[Date Prev][Date Next][Thread Prev][Thread Next][Date Index][Thread Index]

Re: [Public WebGL] Support precompiled shaders as extensions



D3D shaders are much more flexible for programmers than GL shader programs. GL type of approach is what promotes shader permutation explosion, D3D9/10/11 has better design that avoids more of that (there's no monolithic shader programs like in GL, though D3D12 is another story). With this respect, D3D works more like EXT_separate_shader_objects does in GL, that extension attempts to remove some of the permutation explosion overhead.

That aside, GL shader compilation is one of the biggest performance problems currently in both Unreal Engine and Unity3D compiled applications. This has been an observed problem time and time again from a couple of years back already.

Unity3D generally likes to compile most shaders at startup, so for Unity3D, slow shader compilation blows up startup times (some Unity pages load 10-20 seconds slower on Windows compared to OS X, due to slow ANGLE + HLSL compiler behavior)
Unreal Engine generally likes to compile shaders on demand, which causes bad per frame stuttering behavior when it does so.
("generally likes" because both engines do have both types of aspects, but they bias a bit differently)

You can visit this Unreal Engine 4 demo page to see the effect in action:

   https://s3.amazonaws.com/mozilla-games/tmp/2016-05-05-PlatformerGame-profiling/PlatformerGame-HTML5-Shipping.html?playback&cpuprofiler&webglprofiler&expandhelp&tracegl=50&novsync

Open the web console while the page is running. It has these kinds of prints:

Trace: at t=96209.1, section "Cold GL" called via "_glLinkProgram" <- "__ZL11LinkProgramRK33FOpenGLLinkedProgramConfiguration" <- "__ZN17FOpenGLDynamicRHI25RHICreateBoundShaderStateEP21FRHIVertexDeclarationP16FRHIVertexShaderP14FRHIHullShaderP16FRHIDomainShaderP15FRHIPixelShaderP18FRHIGeometryShader" took 336.25 msecs!

and there's a light blue spike on the page timeline when slow GL behavior occurs.

My proposal for solving this at least to some degree would be to have an extension which
   a) allows compiling shaders to binary formats
   b) the binary compiled shaders become opaque blobs that one can't access byte data of
   c) the binary compiled shaders can be persisted to IndexedDB
   d) the binary compiled shaders are not guaranteed to remain functional forever in IndexedDB, but they are allowed to expire/go stale across browser restarts/page visits (to let browsers invalidate precompiled shaders if needed across browser updates). Have a synchronous API/member function in the shader object to allow asking if it has been invalidated.

This would allow GL pages to implement their own shader compilation caches effectively.

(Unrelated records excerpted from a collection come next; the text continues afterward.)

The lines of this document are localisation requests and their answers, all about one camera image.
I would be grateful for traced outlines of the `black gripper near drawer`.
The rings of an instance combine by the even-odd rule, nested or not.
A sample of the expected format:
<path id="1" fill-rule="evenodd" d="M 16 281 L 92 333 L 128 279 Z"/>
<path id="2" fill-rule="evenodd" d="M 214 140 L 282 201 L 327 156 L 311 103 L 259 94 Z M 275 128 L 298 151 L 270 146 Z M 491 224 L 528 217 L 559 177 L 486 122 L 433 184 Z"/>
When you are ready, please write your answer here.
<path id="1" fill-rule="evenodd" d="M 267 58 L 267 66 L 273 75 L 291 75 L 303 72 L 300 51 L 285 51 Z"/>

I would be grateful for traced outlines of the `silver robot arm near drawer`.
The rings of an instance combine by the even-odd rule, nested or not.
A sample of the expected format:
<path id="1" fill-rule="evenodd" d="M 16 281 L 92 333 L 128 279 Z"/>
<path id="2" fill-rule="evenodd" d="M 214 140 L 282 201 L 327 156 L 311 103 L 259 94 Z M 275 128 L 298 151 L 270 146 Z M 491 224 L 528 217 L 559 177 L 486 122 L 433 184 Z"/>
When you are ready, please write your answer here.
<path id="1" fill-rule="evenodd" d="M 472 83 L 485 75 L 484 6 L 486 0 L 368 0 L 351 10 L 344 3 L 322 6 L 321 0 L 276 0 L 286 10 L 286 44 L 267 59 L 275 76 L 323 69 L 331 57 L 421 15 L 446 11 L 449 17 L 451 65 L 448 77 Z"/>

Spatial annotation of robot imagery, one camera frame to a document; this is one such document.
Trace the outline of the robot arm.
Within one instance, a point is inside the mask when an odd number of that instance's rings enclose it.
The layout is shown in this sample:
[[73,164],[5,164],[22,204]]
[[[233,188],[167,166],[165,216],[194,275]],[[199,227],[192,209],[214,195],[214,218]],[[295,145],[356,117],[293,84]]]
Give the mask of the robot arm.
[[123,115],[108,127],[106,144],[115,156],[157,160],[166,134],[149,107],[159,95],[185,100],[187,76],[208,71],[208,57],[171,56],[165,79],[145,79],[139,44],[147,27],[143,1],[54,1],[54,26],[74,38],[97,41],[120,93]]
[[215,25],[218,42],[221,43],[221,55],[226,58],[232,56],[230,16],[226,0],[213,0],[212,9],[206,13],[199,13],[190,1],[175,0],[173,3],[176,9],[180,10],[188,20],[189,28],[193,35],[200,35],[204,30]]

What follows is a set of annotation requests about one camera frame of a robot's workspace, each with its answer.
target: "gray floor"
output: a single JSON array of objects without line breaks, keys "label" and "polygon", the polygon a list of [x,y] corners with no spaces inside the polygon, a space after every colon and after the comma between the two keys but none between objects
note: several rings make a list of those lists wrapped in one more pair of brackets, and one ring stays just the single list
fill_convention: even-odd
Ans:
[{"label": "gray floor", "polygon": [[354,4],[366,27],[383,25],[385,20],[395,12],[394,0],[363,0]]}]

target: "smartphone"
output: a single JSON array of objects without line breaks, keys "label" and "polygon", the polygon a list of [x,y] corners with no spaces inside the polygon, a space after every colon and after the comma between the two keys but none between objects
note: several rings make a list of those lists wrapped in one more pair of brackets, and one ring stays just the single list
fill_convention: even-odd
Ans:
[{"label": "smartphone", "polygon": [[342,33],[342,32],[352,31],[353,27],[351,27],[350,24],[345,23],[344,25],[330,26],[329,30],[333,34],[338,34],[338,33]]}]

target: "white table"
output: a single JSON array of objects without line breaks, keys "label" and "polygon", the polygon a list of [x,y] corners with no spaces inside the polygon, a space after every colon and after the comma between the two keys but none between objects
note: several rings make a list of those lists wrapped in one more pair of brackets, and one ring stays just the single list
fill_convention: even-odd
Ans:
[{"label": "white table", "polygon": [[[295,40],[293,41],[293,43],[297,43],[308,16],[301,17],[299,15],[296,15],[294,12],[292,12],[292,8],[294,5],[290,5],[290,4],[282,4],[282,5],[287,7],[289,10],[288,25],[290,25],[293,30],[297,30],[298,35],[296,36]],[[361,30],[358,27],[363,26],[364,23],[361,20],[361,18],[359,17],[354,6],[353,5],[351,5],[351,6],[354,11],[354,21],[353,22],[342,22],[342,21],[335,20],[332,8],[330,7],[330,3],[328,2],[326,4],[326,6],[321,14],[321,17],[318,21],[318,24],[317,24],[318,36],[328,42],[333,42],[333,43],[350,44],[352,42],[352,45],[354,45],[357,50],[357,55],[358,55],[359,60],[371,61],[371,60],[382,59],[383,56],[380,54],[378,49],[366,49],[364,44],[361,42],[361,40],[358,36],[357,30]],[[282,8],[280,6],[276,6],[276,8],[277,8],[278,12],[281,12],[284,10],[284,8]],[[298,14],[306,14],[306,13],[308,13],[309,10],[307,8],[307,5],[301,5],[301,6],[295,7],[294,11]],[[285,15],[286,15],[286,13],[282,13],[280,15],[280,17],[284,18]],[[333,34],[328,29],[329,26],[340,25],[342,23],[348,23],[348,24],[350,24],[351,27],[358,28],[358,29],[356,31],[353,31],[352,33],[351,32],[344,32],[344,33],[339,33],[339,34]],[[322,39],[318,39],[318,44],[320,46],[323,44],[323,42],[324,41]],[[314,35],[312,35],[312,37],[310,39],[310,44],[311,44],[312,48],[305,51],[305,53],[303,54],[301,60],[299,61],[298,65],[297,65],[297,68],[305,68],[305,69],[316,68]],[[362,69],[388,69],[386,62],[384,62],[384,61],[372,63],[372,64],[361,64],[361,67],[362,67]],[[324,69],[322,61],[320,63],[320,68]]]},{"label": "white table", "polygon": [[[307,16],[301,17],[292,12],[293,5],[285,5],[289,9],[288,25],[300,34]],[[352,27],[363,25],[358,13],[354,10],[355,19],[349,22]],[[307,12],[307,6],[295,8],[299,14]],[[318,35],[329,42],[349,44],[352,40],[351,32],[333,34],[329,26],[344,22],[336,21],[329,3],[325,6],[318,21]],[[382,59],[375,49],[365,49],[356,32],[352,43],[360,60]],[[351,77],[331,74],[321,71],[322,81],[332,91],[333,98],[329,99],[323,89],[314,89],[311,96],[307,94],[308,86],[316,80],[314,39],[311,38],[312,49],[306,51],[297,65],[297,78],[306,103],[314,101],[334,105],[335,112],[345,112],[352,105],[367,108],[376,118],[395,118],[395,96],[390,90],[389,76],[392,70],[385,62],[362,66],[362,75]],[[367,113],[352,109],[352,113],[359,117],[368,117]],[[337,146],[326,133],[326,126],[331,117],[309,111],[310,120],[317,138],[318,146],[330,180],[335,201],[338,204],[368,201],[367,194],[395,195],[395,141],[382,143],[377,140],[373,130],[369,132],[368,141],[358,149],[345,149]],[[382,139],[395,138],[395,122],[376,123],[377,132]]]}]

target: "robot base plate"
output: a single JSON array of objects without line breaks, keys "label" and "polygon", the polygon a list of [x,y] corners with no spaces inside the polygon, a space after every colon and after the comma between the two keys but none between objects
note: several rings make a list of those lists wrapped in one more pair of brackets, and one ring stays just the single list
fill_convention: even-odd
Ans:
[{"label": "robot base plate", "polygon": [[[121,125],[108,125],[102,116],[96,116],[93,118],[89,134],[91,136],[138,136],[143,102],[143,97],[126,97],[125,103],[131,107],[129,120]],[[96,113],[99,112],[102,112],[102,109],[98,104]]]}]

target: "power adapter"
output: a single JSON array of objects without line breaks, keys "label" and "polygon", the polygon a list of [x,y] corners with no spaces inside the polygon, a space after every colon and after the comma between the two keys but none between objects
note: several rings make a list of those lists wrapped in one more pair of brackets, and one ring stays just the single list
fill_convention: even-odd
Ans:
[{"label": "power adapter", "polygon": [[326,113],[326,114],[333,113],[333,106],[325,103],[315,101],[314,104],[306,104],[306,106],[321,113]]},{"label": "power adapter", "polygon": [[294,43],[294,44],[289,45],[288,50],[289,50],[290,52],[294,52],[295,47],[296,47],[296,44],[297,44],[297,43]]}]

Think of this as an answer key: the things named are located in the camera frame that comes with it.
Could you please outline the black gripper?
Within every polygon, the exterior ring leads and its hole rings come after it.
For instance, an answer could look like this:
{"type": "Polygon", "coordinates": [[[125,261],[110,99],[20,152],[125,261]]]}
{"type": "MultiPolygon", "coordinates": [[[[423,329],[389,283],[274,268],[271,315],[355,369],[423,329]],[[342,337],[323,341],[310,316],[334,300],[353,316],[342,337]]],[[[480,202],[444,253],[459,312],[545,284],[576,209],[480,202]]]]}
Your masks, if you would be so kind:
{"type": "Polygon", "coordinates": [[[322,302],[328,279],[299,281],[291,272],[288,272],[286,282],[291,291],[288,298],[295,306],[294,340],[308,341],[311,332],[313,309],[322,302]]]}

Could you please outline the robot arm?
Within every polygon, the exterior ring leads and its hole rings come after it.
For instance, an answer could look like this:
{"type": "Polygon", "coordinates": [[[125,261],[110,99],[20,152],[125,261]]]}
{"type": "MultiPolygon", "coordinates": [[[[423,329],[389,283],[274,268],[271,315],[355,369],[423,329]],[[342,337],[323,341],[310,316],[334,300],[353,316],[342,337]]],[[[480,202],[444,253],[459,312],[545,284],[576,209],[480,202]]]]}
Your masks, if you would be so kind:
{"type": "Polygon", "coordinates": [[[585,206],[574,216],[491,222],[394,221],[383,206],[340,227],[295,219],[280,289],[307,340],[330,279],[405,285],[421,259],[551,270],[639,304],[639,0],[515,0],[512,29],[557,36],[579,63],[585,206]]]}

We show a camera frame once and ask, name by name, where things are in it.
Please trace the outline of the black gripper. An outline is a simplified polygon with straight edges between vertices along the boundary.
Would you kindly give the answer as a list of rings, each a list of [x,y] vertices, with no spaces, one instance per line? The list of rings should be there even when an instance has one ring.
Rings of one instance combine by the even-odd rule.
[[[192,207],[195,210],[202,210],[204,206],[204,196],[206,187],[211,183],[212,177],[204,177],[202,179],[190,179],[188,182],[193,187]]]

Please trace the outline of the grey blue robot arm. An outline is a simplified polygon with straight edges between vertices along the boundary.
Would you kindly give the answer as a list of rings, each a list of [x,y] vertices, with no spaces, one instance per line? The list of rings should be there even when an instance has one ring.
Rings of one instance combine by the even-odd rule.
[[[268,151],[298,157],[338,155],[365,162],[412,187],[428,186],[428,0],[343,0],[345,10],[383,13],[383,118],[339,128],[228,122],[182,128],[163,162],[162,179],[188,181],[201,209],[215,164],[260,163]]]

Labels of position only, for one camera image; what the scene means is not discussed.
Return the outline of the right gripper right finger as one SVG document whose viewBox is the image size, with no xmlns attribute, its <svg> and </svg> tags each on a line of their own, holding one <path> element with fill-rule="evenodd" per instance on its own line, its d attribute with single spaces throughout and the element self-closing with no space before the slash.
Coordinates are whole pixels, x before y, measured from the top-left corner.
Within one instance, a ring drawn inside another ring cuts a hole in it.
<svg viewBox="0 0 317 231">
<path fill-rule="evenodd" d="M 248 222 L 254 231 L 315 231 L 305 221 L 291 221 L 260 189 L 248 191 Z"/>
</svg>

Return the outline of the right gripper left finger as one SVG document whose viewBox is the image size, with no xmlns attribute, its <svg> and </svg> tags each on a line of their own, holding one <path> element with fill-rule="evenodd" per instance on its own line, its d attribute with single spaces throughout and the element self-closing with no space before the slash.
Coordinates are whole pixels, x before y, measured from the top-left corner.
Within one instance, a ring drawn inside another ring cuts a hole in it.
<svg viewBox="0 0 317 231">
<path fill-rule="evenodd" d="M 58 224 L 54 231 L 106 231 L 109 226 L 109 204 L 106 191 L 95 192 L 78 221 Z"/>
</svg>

Perhaps this could be done on the browser level transparently, if browsers were able to prime up their shader caches better so it works consistently across platforms. However it seems that none of the current browsers do that quite perfectly. NVidia and recent AMD have a shader cache in their driver itself, which sometimes help, but not everyone uses NVidia or AMD. I suppose I'd prefer the extension however, because that would give an explicit performance contract.

Although naturally if it was possible to just make GL shader compilation faster, that'd be great too, and would help cold WebGL startup times. Not sure though how tight that code currently is in ANGLE. The above test page shows good timing prints about how long these usually take, and 300-400 msecs is not uncommon, and this is on a beefy 3.9GHz overclocked 16-core Intel Core i7-5960X with a GTX 980 Ti, Windows 10.


2016-11-15 10:57 GMT+02:00 Florian Bösch <pyalot@gmail.com>:
A big part of the problem of slow compile times in GL stems from the limited ways that shaders can be composed
  1. Composing a program from several shader objects attached per stage -> often triggers slow compile times at program linking time, unsupported by D3D (?)
  2. Composing a program by mixing stages -> Does not address intra-stage configuration, often triggers slow compile times at program linking time, unsupported by D3D (?)
  3. EXT_separate_shader_objects -> Does not address intra-stage configuration, unsupported by D3D (?)
  4. ARB_shader_subroutine -> Not supported by D3D (?) and ES
In order to cut down on compile times, we should have a way to compile fragments of shader programs and then quickly (re)configure them at run-time into a working program. It would allow to compile far less shader code because it avoids duplicate compilation. This capability does not presently exist. The closest we're getting to that are shader subroutines, but even that isn't quite there.